TASK TO CARRY OUT: Return the data verbatim, without pictures.

THE DATA:
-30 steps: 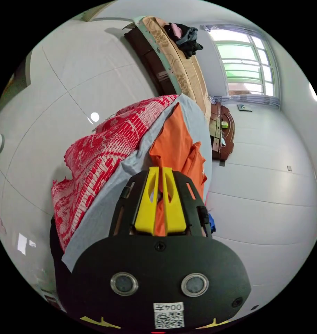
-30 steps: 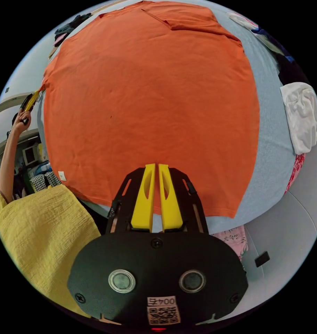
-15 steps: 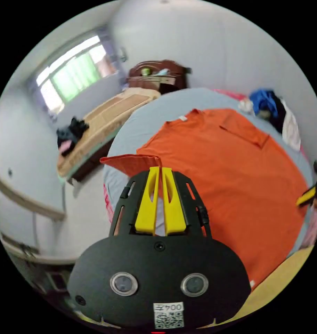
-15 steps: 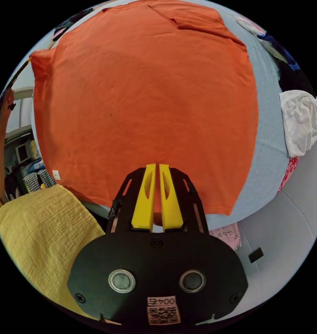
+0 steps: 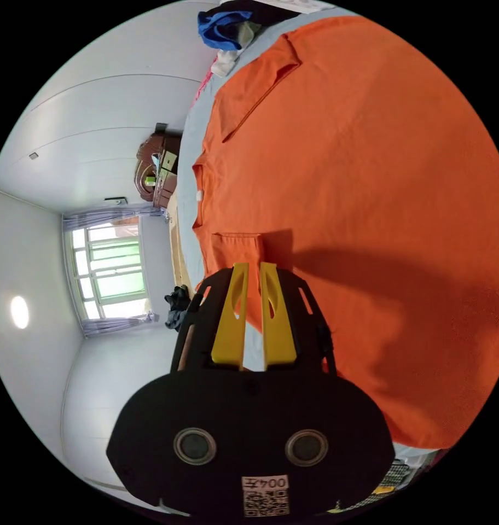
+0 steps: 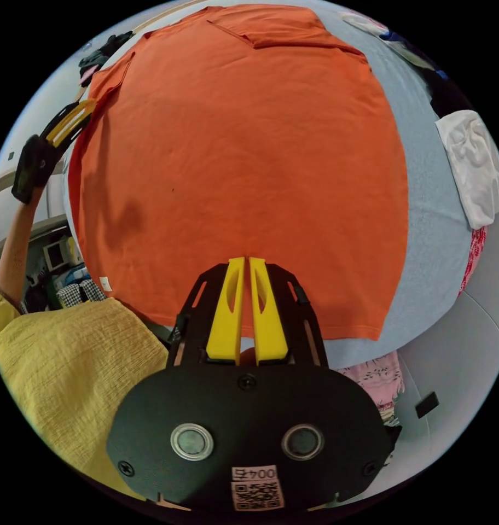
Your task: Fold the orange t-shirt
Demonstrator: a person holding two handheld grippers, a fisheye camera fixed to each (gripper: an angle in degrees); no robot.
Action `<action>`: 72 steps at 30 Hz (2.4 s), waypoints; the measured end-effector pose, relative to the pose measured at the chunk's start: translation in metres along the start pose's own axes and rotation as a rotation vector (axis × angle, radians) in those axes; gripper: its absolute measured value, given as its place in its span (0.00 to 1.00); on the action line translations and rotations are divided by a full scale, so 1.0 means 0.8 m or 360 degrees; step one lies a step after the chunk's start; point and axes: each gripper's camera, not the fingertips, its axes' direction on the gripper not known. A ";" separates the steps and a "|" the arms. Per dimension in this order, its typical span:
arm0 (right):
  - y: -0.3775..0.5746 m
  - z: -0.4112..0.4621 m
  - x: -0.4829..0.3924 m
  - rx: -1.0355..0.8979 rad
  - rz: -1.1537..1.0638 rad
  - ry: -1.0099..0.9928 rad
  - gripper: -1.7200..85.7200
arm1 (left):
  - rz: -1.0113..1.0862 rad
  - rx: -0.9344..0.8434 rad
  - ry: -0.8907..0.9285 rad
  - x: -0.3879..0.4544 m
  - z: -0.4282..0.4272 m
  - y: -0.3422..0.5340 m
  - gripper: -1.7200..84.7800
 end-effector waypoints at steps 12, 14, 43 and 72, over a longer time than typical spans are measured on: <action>0.008 -0.001 0.032 0.0081 -0.0134 -0.0359 0.07 | -0.1051 -0.0132 0.0693 -0.042 -0.011 0.127 0.07; 0.006 -0.019 0.028 0.0298 -0.0189 -0.0652 0.09 | -0.1297 -0.0131 0.0911 -0.051 0.007 0.161 0.09; -0.336 -0.017 -0.186 0.0499 -0.0268 -0.0878 0.13 | -0.1124 0.0028 0.0825 -0.111 0.101 0.200 0.10; -0.337 -0.012 -0.285 0.0637 -0.0338 -0.0663 0.10 | -0.2057 0.0168 0.1645 -0.327 0.295 0.480 0.05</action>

TASK OUTPUT:
-30 steps: 
-30 steps: 
-15 steps: 
-15 steps: 
+0 steps: 
+0 steps: 
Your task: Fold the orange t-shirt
Demonstrator: a person holding two handheld grippers, a fisheye camera fixed to each (gripper: an angle in degrees); no robot.
Action `<action>`: 72 steps at 30 Hz (2.4 s), waypoints; the measured end-effector pose, relative to the pose measured at the chunk's start: translation in metres along the start pose's own axes and rotation as a rotation vector (axis × angle, radians) in those axes; gripper: its absolute measured value, given as its place in its span (0.00 to 1.00); on the action line translations and rotations are divided by a full scale, so 1.0 means 0.8 m or 360 degrees; step one lies a step after the chunk's start; point and axes: each gripper's camera, not the fingertips, its axes' direction on the gripper not known. A ";" separates the steps and a "|" the arms. Per dimension in this order, its typical span:
arm0 (right):
  - y: -0.3775..0.5746 m
  - z: -0.4112..0.4621 m
  - x: -0.4829..0.3924 m
  - rx: -1.0355..0.8979 rad
  - rz: -1.1537..1.0638 rad
  - ry: -1.0099..0.9928 rad
  - gripper: -1.7200..85.7200
arm1 (left):
  - rz: -1.0113..1.0862 rad
  - rx: -0.9344..0.8434 rad
  - ry: -0.8907..0.9285 rad
  - x: -0.3879..0.4544 m
  - z: -0.4282..0.4272 m
  - y: -0.3422..0.5340 m
  - gripper: -1.7200..84.7800
 end-effector waypoints at steps 12, 14, 43 and 72, over a longer time than typical spans are measured on: <action>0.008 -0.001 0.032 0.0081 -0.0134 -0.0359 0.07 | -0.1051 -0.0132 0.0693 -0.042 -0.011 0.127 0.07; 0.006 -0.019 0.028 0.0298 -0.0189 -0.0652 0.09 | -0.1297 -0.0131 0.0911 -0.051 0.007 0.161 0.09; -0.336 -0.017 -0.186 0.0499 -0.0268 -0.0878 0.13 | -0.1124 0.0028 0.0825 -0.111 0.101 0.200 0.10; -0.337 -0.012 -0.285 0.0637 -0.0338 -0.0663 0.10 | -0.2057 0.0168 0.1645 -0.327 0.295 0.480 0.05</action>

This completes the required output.